Com vitória de Modi, líderes antimuçulmanos ganham espaço na Índia

Braço direito do premiê comparou islâmicos a cupins; mentora de atentado é eleita

João Perassolo
São Paulo

​Com a nova vitória do premiê Narendra Modi nas eleições indianas, analistas dizem que o país está entrando em uma era de nacionalismo hindu, na qual os líderes políticos de destaque têm um discurso virulento contra a minoria religiosa dos 170 milhões de muçulmanos da nação.

Uma destas figuras é Amit Shah, 54, apontado como o estrategista da vitória avassaladora da coalizão do primeiro-ministro. Natural do estado de Gujarat, o mesmo de Modi, Shah liderou o partido vencedor (BJP) pelos últimos cinco anos.

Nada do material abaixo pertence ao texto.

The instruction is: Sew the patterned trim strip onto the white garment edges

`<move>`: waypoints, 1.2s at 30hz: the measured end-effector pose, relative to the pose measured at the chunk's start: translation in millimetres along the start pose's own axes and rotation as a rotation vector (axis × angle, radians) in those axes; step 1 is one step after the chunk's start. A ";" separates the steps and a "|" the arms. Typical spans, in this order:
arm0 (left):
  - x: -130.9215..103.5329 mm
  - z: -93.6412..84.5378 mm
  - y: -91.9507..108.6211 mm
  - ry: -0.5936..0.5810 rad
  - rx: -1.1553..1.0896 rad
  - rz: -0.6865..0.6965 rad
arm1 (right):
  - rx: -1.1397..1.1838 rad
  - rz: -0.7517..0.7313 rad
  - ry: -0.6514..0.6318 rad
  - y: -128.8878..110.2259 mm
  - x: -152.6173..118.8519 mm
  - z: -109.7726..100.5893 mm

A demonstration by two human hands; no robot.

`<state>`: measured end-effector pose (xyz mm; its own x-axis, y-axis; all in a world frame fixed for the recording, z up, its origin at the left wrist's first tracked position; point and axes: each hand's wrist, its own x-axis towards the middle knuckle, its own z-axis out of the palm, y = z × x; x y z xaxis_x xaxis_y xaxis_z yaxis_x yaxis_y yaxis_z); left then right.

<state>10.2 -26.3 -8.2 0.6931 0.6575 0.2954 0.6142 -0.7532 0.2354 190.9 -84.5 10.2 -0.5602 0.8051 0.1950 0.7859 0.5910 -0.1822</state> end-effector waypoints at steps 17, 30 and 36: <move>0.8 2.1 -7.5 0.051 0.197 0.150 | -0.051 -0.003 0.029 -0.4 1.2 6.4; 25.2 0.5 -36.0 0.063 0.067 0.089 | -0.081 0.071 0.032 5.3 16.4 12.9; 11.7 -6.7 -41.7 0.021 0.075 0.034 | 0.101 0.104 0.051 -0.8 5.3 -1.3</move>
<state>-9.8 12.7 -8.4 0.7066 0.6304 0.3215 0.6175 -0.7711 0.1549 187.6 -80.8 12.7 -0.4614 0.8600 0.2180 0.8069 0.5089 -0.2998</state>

O presidente do partido BJP, Amit Shah - Prakash Singh/AFP

Durante a campanha, ele fomentou o sentimento nacionalista ao acusar a oposição de agradar aos muçulmanos da Bengala Ocidental com financiamento a clérigos e a escolas religiosas que teriam transformado o estado em uma réplica do vizinho Bangladesh, país de maioria islâmica e fonte de imigrantes ilegais.

No mês passado, o político iniciou uma campanha contra imigrantes muçulmanos, comparando-os a cupins. Em paralelo, apoiava medidas de cidadania para minorias budistas, hindus e sikhs oriundos dos vizinhos Afeganistão, Bangladesh e Paquistão.

O trofeu de Shah deve ser um cargo no alto escalão do novo governo.

 
Pragya Thakur, que foi presa por terrorismo - Raj Patidar/ Reuters

Já Sadhvi Pragya Thakur, 49, ganhará um assento na câmara baixa da cidade de Bhopal tendo um passado contencioso. Ela foi acusada de ser a mentora de um atentado em setembro de 2008 em uma região muçulmana no pequeno município de Malegaon, a oeste do país.

Junto a outros oito suspeitos, Shah teria detonado dois explosivos presos a uma motocicleta, matando seis pessoas —todos muçulmanos— e ferindo cem. O veículo estava registrado em seu nome.

Thakur foi presa logo em seguida sob acusações de terrorismo.

Nos anos seguintes, ela protocolou diversos pedidos de fiança para a Justiça, mas só conseguiu sair em 2017, alegando questões de saúde e após a maior parte das acusações contra ela ter sido descartada.

Seu principal argumento para a corte era sofrer de um tipo agressivo de câncer de mama, do qual afirma ter se curado. “Eu era uma paciente de câncer e me curei ingerindo urina de vaca e ‘panchgavya’”, disse recentemente à televisão India Today. O composto, uma mistura de urina, leite e esterco bovino com os derivados ghee e coalhada, é usado em rituais hindus e na medicina aiurvédica.

No entanto, a candidata omite que passou por três cirurgias nos anos seguintes ao diagnóstico, até que finalmente teve as duas mamas removidas pelo médico S.S. Rajput em 2017.

Nisar Ahmed Sayyed Billal, o pai de uma das vítimas do atentado, entrou na justiça de Mumbai para tentar barrar a candidatura, mas a corte argumentou que não tinha jurisdição para impedir que Thakur concorresse.